Feb 25, 2009

US Consumer Confidence Hits Another Record Low As Employment And Income Expectations Tumble

Sentiment amongst US conumers has been in the duldroms for months; but recent figures suggest confidence is heading towards dire straights. The Conference Board's survey of consumer confidence for February reported a sharp drop from the previous month that far outpaced the contraction that economists had forecasted. With a 12.4 percentage point drop from January, the index fell to 25.0 - its lowest reading on records going back to 1967. This headline reading and its component data represent reflect the growing wave of pessimism that could keep thwart the government's plans to recharge growth and keep the economy on pace for an economic depression.

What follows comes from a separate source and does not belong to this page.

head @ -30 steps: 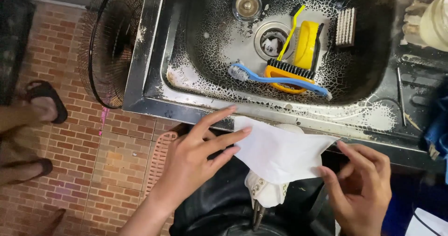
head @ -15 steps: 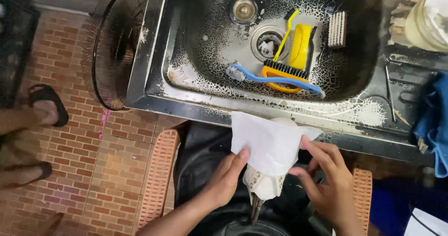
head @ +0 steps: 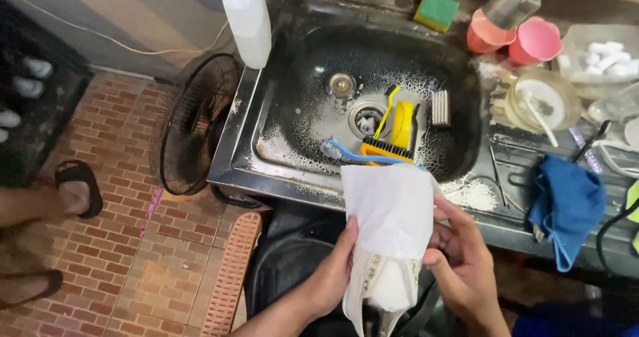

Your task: Cleaning a white sneaker in a sink and then meticulously covering the wet surface with white tissue paper to prevent yellowing during the drying process.

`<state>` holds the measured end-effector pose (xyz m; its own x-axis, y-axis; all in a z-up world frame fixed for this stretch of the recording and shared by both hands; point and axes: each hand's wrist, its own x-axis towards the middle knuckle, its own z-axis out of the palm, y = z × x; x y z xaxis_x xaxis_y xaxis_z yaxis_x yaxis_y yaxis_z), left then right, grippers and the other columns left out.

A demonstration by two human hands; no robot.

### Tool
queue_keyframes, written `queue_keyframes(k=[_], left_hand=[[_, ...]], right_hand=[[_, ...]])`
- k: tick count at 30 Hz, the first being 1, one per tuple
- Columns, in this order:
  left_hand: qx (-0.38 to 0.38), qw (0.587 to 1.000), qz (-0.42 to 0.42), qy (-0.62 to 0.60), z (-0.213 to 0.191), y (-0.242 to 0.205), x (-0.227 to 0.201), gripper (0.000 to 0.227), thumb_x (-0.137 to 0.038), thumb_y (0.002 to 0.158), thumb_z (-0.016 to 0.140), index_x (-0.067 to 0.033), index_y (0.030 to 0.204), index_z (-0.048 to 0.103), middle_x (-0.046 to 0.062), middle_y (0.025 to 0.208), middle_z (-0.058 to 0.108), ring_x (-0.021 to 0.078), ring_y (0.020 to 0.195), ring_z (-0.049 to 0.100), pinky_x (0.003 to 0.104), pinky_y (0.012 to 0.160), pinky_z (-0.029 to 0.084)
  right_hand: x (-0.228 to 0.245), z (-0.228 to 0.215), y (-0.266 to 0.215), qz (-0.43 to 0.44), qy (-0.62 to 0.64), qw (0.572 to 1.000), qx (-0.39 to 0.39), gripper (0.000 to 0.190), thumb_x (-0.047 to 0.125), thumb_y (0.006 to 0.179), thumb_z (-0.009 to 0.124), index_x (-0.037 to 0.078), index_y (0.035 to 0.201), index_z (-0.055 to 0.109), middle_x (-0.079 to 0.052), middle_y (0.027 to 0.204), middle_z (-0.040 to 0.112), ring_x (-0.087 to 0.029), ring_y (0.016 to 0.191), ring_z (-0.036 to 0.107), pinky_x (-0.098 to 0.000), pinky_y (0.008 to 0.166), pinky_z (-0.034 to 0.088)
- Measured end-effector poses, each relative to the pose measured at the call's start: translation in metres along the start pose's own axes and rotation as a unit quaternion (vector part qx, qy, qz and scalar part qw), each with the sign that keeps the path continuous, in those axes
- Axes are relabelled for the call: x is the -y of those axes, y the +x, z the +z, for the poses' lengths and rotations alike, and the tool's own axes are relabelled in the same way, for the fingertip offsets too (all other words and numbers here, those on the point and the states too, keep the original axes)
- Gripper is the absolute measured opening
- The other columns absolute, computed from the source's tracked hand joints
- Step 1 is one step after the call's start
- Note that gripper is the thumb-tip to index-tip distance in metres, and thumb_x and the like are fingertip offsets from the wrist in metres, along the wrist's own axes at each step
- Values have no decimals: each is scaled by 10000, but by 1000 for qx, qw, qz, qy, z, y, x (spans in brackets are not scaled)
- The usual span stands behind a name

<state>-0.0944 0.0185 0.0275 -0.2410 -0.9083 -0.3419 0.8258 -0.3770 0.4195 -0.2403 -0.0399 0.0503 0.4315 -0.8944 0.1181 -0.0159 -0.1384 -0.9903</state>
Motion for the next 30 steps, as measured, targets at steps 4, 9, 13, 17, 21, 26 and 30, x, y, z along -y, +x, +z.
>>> queue_keyframes(k=[4, 9, 13, 17, 21, 26, 30], left_hand=[[14, 997, 36, -61, 10, 5, -9, 663, -494, 792, 290, -44, 1277, 334, 90, 1254, 441, 162, 1149, 415, 300, 983, 310], [-128, 983, -35, -130, 18, 16, -30, 655, -461, 767, 305, -20, 1230, 453, 129, 1155, 544, 201, 1066, 498, 301, 950, 352], [-148, 981, -54, -112, 20, 33, -33, 587, -404, 786, 348, 16, 1165, 502, 157, 1054, 588, 217, 969, 545, 312, 885, 400], [15, 984, 31, -174, 23, 42, -32, 604, -410, 818, 352, -12, 1273, 327, 142, 1254, 437, 218, 1137, 423, 341, 976, 301], [8, 990, 48, -134, 12, 48, -41, 659, -472, 807, 316, 8, 1258, 342, 122, 1248, 438, 186, 1161, 396, 309, 1005, 255], [-27, 994, 15, -106, -10, 48, -64, 722, -552, 764, 279, -10, 1217, 428, 142, 1148, 514, 230, 1073, 479, 342, 939, 357], [-23, 995, 47, -82, -6, 51, -88, 725, -556, 801, 212, -4, 1211, 441, 165, 1118, 526, 260, 1052, 490, 363, 920, 368]], right_hand=[[7, -4, 18, -54, -110, 992, 17, 592, 337, 740, 518, 7, 1219, 407, -42, 808, 378, -96, 611, 367, -187, 541, 324], [35, -9, 42, -80, -330, 939, -55, 601, 478, 753, 343, 47, 1157, 455, -139, 1200, 440, -220, 1093, 431, -315, 768, 432], [39, -6, 61, -209, -325, 922, 28, 563, 487, 914, 137, 82, 1235, 358, -136, 1365, 294, -298, 1333, 209, -468, 1103, 181], [25, -5, 90, -261, -379, 872, 167, 754, 549, 870, -62, 50, 1226, 377, -131, 1298, 377, -317, 1281, 248, -487, 1073, 40], [1, -6, 103, -275, -300, 905, 123, 734, 631, 895, -129, 161, 1307, 255, -64, 1395, 233, -219, 1353, 104, -492, 1119, -58], [18, 7, 85, -201, -194, 955, -95, 390, 333, 926, 263, 14, 1118, 381, -159, 1158, 404, -294, 1158, 372, -411, 1041, 308], [7, 16, 62, -174, -282, 942, -60, 153, 151, 809, 434, 70, 817, 562, -78, 758, 545, -169, 676, 488, -256, 643, 392]])
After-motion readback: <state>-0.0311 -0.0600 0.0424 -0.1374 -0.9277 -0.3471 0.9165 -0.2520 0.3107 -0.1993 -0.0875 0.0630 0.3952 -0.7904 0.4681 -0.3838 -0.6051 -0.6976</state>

Looking into the data, the first break is between the present conditions and expectations - both of which were pushing new lows. Current conditions were marred by a labor differential that found 47.8 percent of respondents saying jobs are hard to find against only 4.4 percent that said they were plentiful. It naturally follows that there was a similar sentiment surrounding buisness conditions for which 51.1 percent of those surveyed said were bad versus 6.8 percent voting they were good. The forecast took a much sharper turn for the worse as the sub index dropped from 42.5 to 27.5. This decline was led by a 10.4 percentage point jump in those respondents expecting employment conditions to worsen and a 5.4 percentage point rise in votes for income to decrease. As would be expected, plans to spending on major items such as homes and automobiles fell. Unless consumer confidence rebounds, efforts by policy makers to stabilize growth and the financial markets will fail as the largest component of growth (consumer spending) will not fall into place.